🤖 AI Summary
To address the poor robustness of existing watermarking methods against fine-tuning and knowledge distillation—and the inability of fingerprinting techniques to provide provable ownership—in large language model (LLM) intellectual property protection, this paper proposes a subspace-anchored watermarking framework. It is the first to embed multi-bit signatures into orthogonal subspaces of model hidden-layer representations, enabling verifiable watermark detection under both white-box and black-box settings via anchor-sample-driven subspace alignment and orthogonal vector encoding. The method achieves high imperceptibility, strong robustness, and minimal degradation in model functionality. Extensive experiments across six mainstream LLMs and multiple benchmarks demonstrate its superiority over 11 state-of-the-art baselines, achieving high watermark accuracy and maintaining reliable detection performance under diverse adversarial attacks, including knowledge distillation and fine-tuning.
📝 Abstract
Large language models (LLMs) have achieved remarkable success across a wide range of natural language processing tasks, demonstrating human-level performance in text generation, reasoning, and question answering.
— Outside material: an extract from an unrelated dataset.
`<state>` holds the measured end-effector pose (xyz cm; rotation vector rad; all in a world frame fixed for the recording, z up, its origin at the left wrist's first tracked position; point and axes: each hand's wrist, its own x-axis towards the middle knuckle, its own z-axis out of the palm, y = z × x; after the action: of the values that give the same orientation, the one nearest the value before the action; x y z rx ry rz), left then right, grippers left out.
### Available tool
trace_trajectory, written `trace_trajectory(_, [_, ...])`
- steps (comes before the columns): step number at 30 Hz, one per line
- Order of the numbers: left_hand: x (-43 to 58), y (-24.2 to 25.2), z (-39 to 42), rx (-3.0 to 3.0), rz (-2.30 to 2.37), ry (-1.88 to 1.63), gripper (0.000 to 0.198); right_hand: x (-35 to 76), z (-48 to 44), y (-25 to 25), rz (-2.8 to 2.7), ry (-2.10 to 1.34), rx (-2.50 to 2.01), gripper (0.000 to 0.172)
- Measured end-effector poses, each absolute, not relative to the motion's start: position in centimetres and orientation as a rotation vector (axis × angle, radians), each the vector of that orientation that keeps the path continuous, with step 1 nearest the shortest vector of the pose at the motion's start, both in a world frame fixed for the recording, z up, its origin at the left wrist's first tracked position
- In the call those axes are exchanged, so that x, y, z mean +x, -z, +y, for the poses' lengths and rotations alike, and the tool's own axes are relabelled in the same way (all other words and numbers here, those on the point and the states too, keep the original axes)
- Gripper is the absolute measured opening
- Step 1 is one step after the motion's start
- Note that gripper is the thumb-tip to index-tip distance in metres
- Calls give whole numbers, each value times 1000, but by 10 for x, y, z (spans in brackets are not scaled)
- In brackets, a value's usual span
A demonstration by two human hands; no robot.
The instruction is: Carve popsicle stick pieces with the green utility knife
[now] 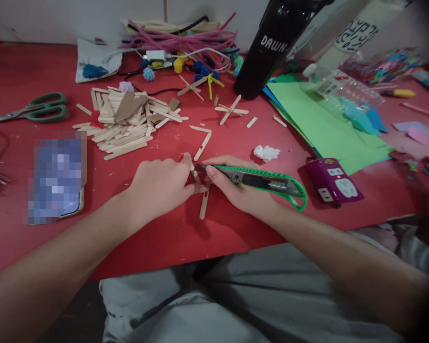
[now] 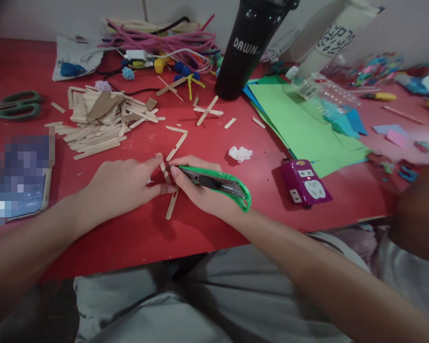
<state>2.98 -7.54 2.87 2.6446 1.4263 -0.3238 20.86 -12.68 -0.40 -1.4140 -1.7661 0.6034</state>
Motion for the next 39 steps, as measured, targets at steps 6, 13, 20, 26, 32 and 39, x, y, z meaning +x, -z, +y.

However, training such models requires substantial computational resources, large curated datasets, and sophisticated alignment procedures. As a result, they constitute highly valuable intellectual property (IP) assets that warrant robust protection mechanisms. Existing IP protection approaches suffer from critical limitations. Model fingerprinting techniques can identify model architectures but fail to establish ownership of specific model instances. In contrast, traditional backdoor-based watermarking methods embed behavioral anomalies that can be easily removed through common post-processing operations such as fine-tuning or knowledge distillation. We propose SEAL, a subspace-anchored watermarking framework that embeds multi-bit signatures directly into the model's latent representational space, supporting both white-box and black-box verification scenarios. Our approach leverages model editing techniques to align the hidden representations of selected anchor samples with predefined orthogonal bit vectors. This alignment embeds the watermark while preserving the model's original factual predictions, rendering the watermark functionally harmless and stealthy. We conduct comprehensive experiments on multiple benchmark datasets and six prominent LLMs, comparing SEAL with 11 existing fingerprinting and watermarking methods to demonstrate its superior effectiveness, fidelity, efficiency, and robustness. Furthermore, we evaluate SEAL under potential knowledgeable attacks and show that it maintains strong verification performance even when adversaries possess knowledge of the watermarking mechanism and the embedded signatures.